# How do you protect your Garmin?



## The_Mickstar (Apr 22, 2008)

I've been using the Garmin Out Front Mount "flipped" so that the computer sits just above the stem. But, after cracking the screen in a crash last weekend, I'm looking at other options.

I've already ordered a screen protector & silicone case. I've also switched to the standard "disc" mount (the one that uses o-rings to secure the mount to the bike) mounted to the top tube, just behind the head tube. Even with the large o-rings, it was tight getting them around the top tube, but it seems very secure. It's not the easiest to see in this location, but I don't actually check it very often while riding singletrack anyway, so I think it'll be fine.

Does anyone else have theirs mounted similarly? Any issues?

If anyone has come up with a different, equally protected mounting location that makes viewing easier, id like to hear how you did it.


----------



## Silentfoe (May 9, 2008)

I use, and have always used, the standard plastic mount with o rings. Been riding with a Garmin for many years. I think it's just bad luck landing on your Garmin in such a way that the screen cracks. I'd just chalk it up to bad luck, have Garmin repair it, and keep doing what I'm doing without over thinking it.


----------



## sooshee (Jun 16, 2012)

I use the standard rubber mounts on the stems. I just a silicone case and a screen protector. Edge 1000 so it's a large unit. I use the lanyard, and loop it on my handlebars before mounting, just so it can't flying off away from the bike. *knock on wood* I haven't had any issues with that set up. Years and years ago I broke a screen on a Edge 500 in an over the bar crash, and it landed just right on a rock. I think Garmin charged $75 or so to replace the screen. Otherwise I have ridden years in rain, snow, mud, dust, dirt, and countless crashes and it's been ok!


----------



## Harold (Dec 23, 2003)

I have an Edge 520. I have a Rec-mounts steerer spacer mount because the standard Garmin mounts don't fit on my short stem, and I don't like the computer on my bars. I have sweepy alt bars that don't really have much horizontal clamp space (they bend forward, then back), so even the "flipped out front" style mounts (they're actually SUPPOSED to be used flipped, a true out front mount for road bikes drops the computer a little lower to be aero) don't keep the computer straight.

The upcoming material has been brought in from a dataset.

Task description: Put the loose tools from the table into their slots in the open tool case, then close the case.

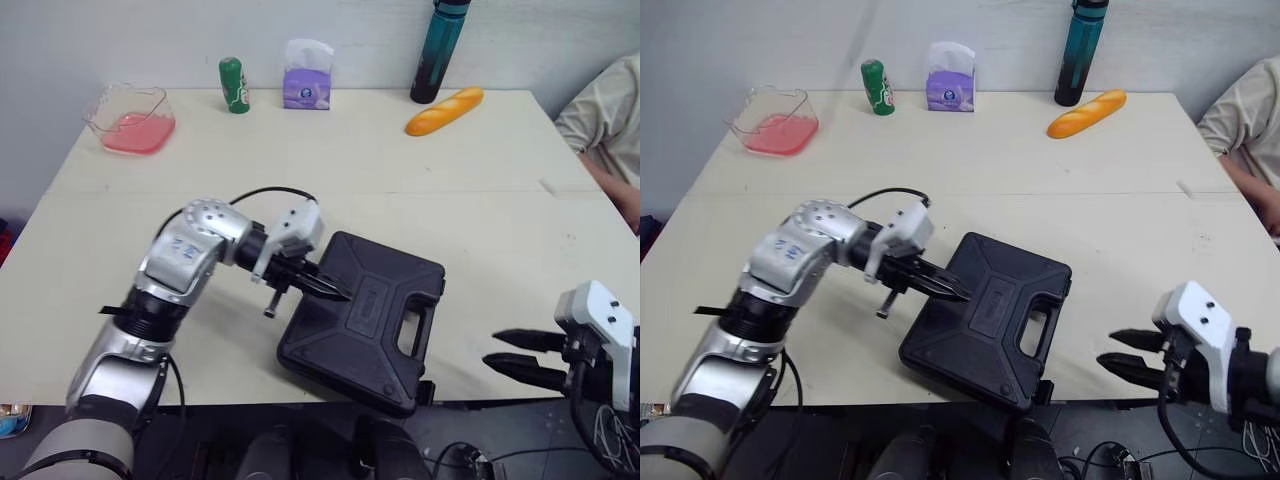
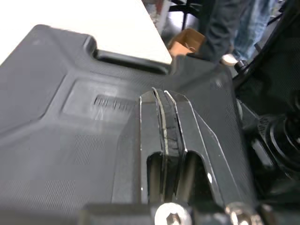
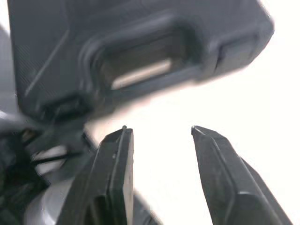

I briefly considered the top tube, but that doesn't work well, either, because on my bike, the top tube and down tube meet well before the head tube, so the computer would be WAY too far back to be useful, and would be even less protected.

I have neither a screen protector nor a condom for my Edge. I've crashed a few times but nothing hard enough to even touch the computer.


----------



## RS VR6 (Mar 29, 2007)

I use a silicone protector and screen protector. I use the stem mounts on both bikes. Knock on wood...but I've been using bike mounted Garmins since 2011...and so far...there has been no issues with my Garmin ejecting off the mounts or landing on it.

OTOH...my GFs first ride with the 510...she had a tip over fall and the bike somehow landed on the 510 breaking the tabs along with the plastic insert on the mount. Eventually losing the 510 with the Dog Ears mounting plate's poor connection.


----------



## Harold (Dec 23, 2003)

RS VR6 said:


> Eventually losing the 510 with the Dog Ears mounting plate's poor connection.


I do use a small lanyard to lash my Edge 520 to my bars in case it pops off the mount.


----------



## bme107 (Jul 23, 2008)

The_Mickstar said:


> I've been using the Garmin Out Front Mount "flipped" so that the computer sits just above the stem.


I do similar but instead of the computer sitting above the stem/steerer I move the mount (L/R) to the other side of the stem and tilt it down just a bit. Now my GPS is tucked in the 90* corner between my bar/stem/steerer. The offending object would have to approach from 4:30 (or 7:30 as your case may be), to hit the GPS. Even if the bars got spun around in a crash it's still protected on several sides by the bike itself.

Using this mount for example, I'd move the mount slightly outboard and turn it facing backwards on the same side of the bike. Now the GPS resides to the right of "3T".


----------



## fog (Jan 14, 2005)

How do you attach the lanyard to the GPS. My old 62CSX has a spot to do this, which is a good thing as I have had it come out several times.

My 800 has always stayed on the stem mount; but i would feel better with a lanyard.

Thanks,
Wayne


----------



## mik_git (Feb 4, 2004)

I use the out front on one bike (well 2 it you count the roadie) and just the O-ring stem mount on 2 other bikes, never had an issue so far with an edge 1000...of course next ride something terrible will happen


----------